I am currently undertaking a co-supervised PhD funded by the AHRC SWW DTP, under the guidance of Professor Sally Faulkner (University of Exeter) and Dr Simone Knox (University of Reading). My thesis title is "Testing the Hybrid: representations of Chineseness and Chinese immigration in Spanish visual media." The doctorate is interdisciplinary in nature, drawing on both scholarship published from a modern languages background and from the field of film and television studies. The project's premise is to delve into the complex history of hybridity studies, transposing theories of hybridity and hybridisation from socio-anthrolpological enquiry onto both media in an effort to analyse on-screen 'performances' of hybridity. It argues that more attention needs to be paid, and more care to be exercised, when applying socio-anthropological theory to analyses of film and television, particularly in the case of hybridity given the causticity of its original meaning. As such, it carries out an extensive survey of this loaded term, in a bid to construct a more careful and nuanced analysis of its usage in this context. Such notions covered are 'corporeal hybridity'; hybridity as Ien Ang's 'togetherness in difference'; 'moments' of hybridity, and the not unproblematic concept of 'corporeal malediction.' It measures these concepts against representations of the Chinese collective on-screen in Spain, testing a specific interpretation of hybridity alongside such manifestations. It aspires to prove that analysing the Europe-wide (on-screen) dispersion of one of the most ancient diasporic collectives in light of hybridity studies is a refreshing way of considering visual representations of an 'Other.'

I carried out my undergraduate degree in English, Spanish and Mandarin Chinese at the University of Exeter, with a year abroad as an English Language Assistant at La Escuela Oficial de Idiomas (Salamanca).
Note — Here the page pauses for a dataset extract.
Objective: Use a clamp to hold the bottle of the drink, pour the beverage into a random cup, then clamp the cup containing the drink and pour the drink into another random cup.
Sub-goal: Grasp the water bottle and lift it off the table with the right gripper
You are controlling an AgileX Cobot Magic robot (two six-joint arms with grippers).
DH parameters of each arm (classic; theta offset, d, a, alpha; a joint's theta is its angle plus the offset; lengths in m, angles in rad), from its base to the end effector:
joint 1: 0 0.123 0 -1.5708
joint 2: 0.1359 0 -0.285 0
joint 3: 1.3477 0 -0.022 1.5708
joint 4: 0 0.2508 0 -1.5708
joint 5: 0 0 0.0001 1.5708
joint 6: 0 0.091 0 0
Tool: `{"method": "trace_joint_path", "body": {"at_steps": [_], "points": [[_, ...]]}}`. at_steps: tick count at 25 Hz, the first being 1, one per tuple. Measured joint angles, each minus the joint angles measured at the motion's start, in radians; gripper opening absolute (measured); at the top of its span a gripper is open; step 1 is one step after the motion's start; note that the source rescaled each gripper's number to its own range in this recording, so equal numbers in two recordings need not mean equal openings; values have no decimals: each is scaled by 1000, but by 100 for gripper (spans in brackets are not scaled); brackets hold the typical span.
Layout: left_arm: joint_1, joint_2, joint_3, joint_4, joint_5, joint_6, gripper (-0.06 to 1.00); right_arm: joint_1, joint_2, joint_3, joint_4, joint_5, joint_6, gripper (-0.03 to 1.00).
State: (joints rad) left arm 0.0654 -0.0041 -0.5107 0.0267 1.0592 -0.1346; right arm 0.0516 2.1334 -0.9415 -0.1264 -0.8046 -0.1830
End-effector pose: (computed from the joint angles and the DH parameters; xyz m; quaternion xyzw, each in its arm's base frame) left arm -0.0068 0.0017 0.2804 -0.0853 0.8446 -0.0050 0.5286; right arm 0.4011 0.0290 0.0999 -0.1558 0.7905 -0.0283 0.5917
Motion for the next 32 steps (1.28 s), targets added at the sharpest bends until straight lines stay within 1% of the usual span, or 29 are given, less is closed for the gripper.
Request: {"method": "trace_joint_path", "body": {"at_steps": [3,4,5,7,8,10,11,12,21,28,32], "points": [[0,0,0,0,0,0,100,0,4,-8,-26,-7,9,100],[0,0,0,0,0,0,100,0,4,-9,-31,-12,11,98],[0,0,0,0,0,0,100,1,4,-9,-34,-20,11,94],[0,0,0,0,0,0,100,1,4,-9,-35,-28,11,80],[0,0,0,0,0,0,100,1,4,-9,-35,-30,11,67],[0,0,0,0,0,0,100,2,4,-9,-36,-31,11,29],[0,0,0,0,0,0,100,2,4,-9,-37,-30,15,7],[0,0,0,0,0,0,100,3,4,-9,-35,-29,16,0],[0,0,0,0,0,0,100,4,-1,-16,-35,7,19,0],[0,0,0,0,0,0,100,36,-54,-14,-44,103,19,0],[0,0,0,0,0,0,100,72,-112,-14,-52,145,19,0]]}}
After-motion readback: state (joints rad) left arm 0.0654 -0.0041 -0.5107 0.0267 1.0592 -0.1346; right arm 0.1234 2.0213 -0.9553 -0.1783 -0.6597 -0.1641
At the end of my degree I was awarded a Commendation for contribution to the life of the Hispanic Studies Department. From Exeter, I went on to study an MA in Chinese Studies at the School of Oriental and African Studies (SOAS) in London, which encompassed participation in a wide range of modules, including intensive Chinese language classes, cinema studies, and the anthropology of China, where I gained a distinction. 

It is my hope that this current project will contribute not only to the vibrant creative lives of the universities across the SWW AHRC consortium, but also capture the interest of the wider public. So far I have presented my research at conferences both across the UK and abroad, and have contributed to the Centre for Translating Cultures programme at the University of Exeter.